É seguindo este impulso que se cria, em 1963, a Organização da Unidade Africana (OUA), que em 2002 passou a se chamar União Africana (UA), o mais abrangente dentre os processos regionais do continente. De fato, a União Africana, que ambiciosamente buscava seguir, em grande medida, o modelo de integração proposto pela União Europeia, está composta por 53 países do continente, com exceção apenas do Marrocos, que deixou o bloco em protesto após o aceite do Saara Ocidental como membro, em 1984 (2).

Além das dinâmicas coloniais e continentalistas, a região africana vem sendo interpretada de diversas formas. A ONU, durante os anos 1960, criou a Comissão Econômica das Nações Unidas para a África (UNECA), que propôs a divisão do continente em cinco regiões: Norte, Sul, Leste, Oeste e Central, de forma a promover o desenvolvimento dos países. Já alguns posicionamentos da Academia, por sua vez, afirmam a existência de duas lógicas no continente: uma do Norte, também chamado de “África branca”, composta pelos países árabes; e, geograficamente separada pelo deserto, estaria a Subsaariana, ou a “África Negra”. As várias divisões normalmente são acompanhadas de processos regionais que as seguem e, que muitas vezes, no entanto, não levam em consideração as dinâmicas pré-existentes, competindo diretamente com as propostas de regionalismo em vigência.

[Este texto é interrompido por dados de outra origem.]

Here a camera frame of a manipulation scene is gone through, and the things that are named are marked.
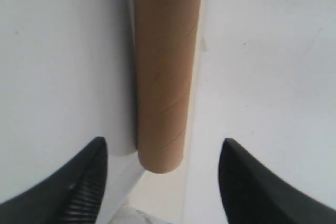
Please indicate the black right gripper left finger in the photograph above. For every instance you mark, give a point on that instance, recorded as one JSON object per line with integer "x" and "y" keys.
{"x": 72, "y": 194}

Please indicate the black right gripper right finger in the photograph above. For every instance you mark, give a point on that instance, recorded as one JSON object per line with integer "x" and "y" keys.
{"x": 251, "y": 193}

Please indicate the brown cardboard tube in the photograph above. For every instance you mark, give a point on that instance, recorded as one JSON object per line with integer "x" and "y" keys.
{"x": 165, "y": 42}

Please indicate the printed paper towel roll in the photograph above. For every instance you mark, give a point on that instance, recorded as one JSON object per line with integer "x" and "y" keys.
{"x": 130, "y": 215}

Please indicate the white rectangular tray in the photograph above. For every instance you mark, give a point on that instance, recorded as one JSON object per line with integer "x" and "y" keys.
{"x": 264, "y": 75}

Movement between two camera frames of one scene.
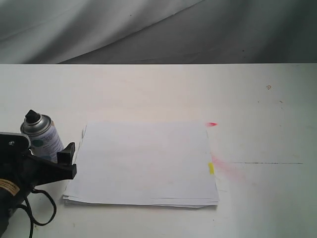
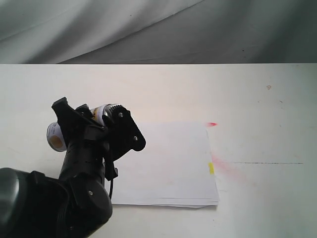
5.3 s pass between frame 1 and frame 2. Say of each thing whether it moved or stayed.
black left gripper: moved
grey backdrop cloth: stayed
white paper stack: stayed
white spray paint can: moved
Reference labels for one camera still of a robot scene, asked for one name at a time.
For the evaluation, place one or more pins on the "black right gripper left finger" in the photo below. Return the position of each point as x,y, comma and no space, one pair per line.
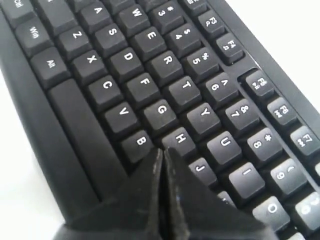
132,213

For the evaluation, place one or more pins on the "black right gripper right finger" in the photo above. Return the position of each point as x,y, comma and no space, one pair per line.
194,212

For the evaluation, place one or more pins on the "black acer keyboard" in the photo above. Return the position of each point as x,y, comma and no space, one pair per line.
98,84

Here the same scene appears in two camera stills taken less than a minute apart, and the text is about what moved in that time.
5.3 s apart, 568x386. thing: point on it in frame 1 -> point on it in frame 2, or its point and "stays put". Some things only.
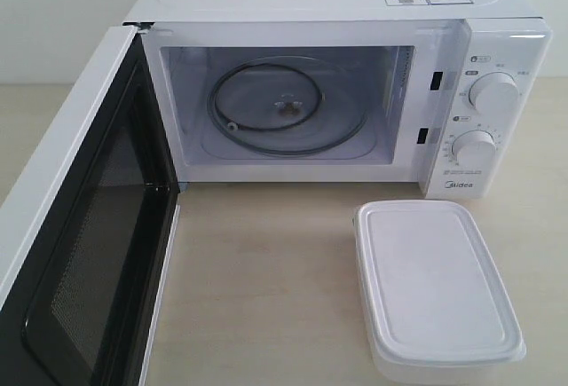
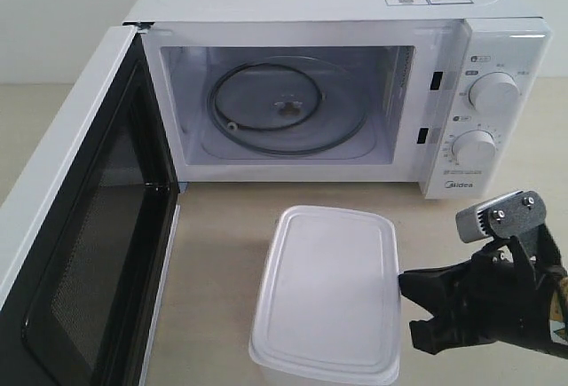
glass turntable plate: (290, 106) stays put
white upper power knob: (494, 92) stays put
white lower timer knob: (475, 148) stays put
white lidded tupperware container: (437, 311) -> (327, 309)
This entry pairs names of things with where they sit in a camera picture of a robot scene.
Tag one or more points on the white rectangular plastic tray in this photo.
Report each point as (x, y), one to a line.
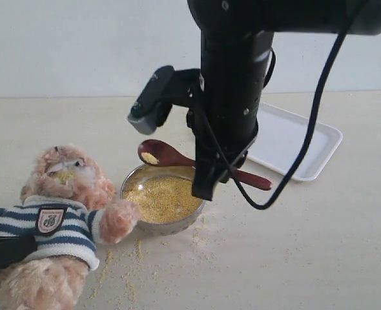
(281, 136)

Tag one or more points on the steel bowl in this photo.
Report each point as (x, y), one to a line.
(144, 172)

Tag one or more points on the beige teddy bear striped sweater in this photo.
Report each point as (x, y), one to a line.
(69, 206)

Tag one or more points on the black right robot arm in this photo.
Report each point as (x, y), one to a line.
(236, 43)

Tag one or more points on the yellow millet grains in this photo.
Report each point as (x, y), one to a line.
(162, 200)

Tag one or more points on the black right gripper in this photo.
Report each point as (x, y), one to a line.
(209, 168)

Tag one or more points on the dark red wooden spoon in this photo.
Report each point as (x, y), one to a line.
(157, 153)

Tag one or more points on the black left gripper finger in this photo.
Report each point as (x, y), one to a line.
(15, 249)

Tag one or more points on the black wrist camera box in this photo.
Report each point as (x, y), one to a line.
(143, 113)

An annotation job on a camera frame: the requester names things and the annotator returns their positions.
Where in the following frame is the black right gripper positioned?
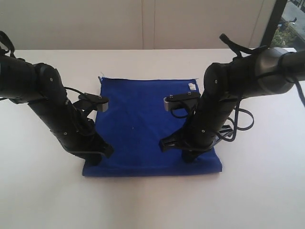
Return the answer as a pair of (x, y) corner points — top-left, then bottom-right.
(159, 58), (241, 163)

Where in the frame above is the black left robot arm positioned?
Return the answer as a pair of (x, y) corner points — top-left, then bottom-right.
(0, 55), (114, 166)

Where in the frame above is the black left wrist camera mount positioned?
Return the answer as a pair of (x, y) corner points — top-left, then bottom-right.
(73, 93), (109, 117)

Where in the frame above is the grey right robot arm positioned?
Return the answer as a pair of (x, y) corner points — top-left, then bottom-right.
(159, 48), (305, 163)

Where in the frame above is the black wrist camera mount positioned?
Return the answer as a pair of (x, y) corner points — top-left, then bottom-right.
(73, 93), (109, 117)
(163, 92), (201, 119)

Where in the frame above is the black window frame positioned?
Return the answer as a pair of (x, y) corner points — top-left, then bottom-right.
(260, 0), (287, 47)

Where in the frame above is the blue towel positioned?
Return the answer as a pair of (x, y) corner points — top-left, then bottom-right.
(82, 77), (222, 177)

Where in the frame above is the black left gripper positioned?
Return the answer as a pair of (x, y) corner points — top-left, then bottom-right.
(27, 63), (114, 167)

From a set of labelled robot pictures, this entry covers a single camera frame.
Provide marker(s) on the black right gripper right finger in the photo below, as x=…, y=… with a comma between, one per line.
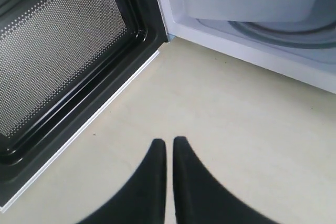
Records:
x=199, y=197

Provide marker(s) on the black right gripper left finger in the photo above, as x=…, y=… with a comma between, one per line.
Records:
x=142, y=199

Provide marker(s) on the white microwave door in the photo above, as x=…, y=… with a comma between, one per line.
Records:
x=62, y=62

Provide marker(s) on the white microwave oven body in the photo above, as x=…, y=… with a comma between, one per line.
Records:
x=312, y=66

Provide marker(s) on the glass microwave turntable plate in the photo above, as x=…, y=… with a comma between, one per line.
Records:
x=308, y=34

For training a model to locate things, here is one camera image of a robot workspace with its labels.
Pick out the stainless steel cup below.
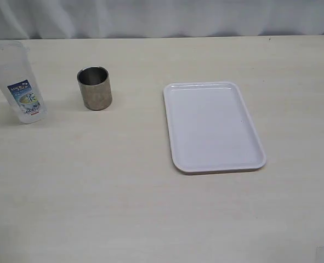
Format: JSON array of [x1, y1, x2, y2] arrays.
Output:
[[77, 66, 112, 111]]

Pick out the clear plastic container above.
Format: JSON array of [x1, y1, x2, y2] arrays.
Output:
[[0, 41, 47, 124]]

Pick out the white plastic tray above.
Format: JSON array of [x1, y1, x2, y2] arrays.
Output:
[[163, 82, 266, 174]]

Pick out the white backdrop curtain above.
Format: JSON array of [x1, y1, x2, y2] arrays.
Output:
[[0, 1, 324, 39]]

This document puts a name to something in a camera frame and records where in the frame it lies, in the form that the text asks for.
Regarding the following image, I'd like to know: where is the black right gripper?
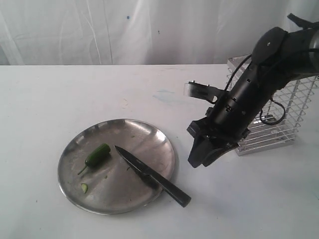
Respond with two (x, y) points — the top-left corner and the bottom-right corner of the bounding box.
(187, 92), (264, 168)

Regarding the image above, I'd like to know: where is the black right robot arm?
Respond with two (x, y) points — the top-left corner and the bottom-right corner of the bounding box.
(185, 27), (319, 167)

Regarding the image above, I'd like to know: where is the metal wire utensil rack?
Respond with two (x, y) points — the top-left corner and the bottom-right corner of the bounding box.
(226, 53), (319, 157)

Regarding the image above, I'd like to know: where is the black kitchen knife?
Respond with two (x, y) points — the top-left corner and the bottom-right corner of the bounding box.
(115, 145), (191, 208)

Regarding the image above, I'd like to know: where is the round stainless steel plate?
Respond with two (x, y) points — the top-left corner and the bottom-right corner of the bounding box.
(57, 119), (177, 215)

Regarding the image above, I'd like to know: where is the green vegetable slice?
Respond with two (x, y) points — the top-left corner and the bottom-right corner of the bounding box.
(81, 183), (88, 194)

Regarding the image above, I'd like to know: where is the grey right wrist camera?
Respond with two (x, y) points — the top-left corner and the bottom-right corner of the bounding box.
(184, 81), (224, 104)

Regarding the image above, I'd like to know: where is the dark green vegetable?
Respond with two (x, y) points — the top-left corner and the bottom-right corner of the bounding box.
(77, 143), (111, 175)

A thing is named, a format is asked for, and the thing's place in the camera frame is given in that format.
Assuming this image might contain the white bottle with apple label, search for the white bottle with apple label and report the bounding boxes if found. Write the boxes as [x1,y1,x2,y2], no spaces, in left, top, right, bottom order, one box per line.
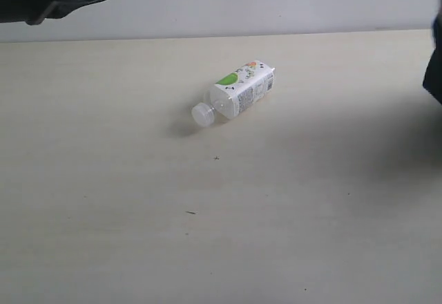
[191,60,275,127]

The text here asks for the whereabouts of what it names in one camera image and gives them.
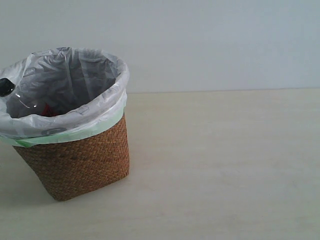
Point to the red label black-cap bottle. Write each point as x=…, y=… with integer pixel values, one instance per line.
x=19, y=105

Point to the white plastic bin liner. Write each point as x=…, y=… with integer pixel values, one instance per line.
x=85, y=87

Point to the woven wicker waste basket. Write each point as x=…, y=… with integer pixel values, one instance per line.
x=70, y=169

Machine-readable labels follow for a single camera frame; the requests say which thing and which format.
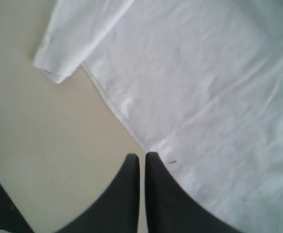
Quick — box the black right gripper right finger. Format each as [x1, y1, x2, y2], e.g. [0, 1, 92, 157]
[145, 152, 238, 233]

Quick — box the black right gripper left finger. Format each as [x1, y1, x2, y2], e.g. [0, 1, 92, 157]
[58, 154, 140, 233]

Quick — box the white t-shirt red lettering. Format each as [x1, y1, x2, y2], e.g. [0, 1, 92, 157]
[34, 0, 283, 233]

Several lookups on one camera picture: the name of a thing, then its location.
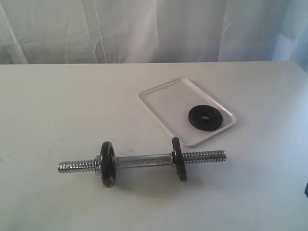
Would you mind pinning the chrome threaded dumbbell bar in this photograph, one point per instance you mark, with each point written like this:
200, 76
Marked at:
145, 161

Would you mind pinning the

O presente texto tinha por objetivo introduzir o debate acerca do regionalismo e a formação de uma região através da experiência africana. Não se pode dizer que os fatores aqui expostos são os únicos de influência para a proliferação de instituições regionais, principalmente levando-se em consideração o contexto em que os processos africanos se desenvolvem, permeado por conflitos territoriais e a busca pela segurança, avanços e retrocessos democráticos na política doméstica, o debate acerca dos direitos humanos, e outras situações, além do grande número de mecanismos regionais existentes e suas particularidades.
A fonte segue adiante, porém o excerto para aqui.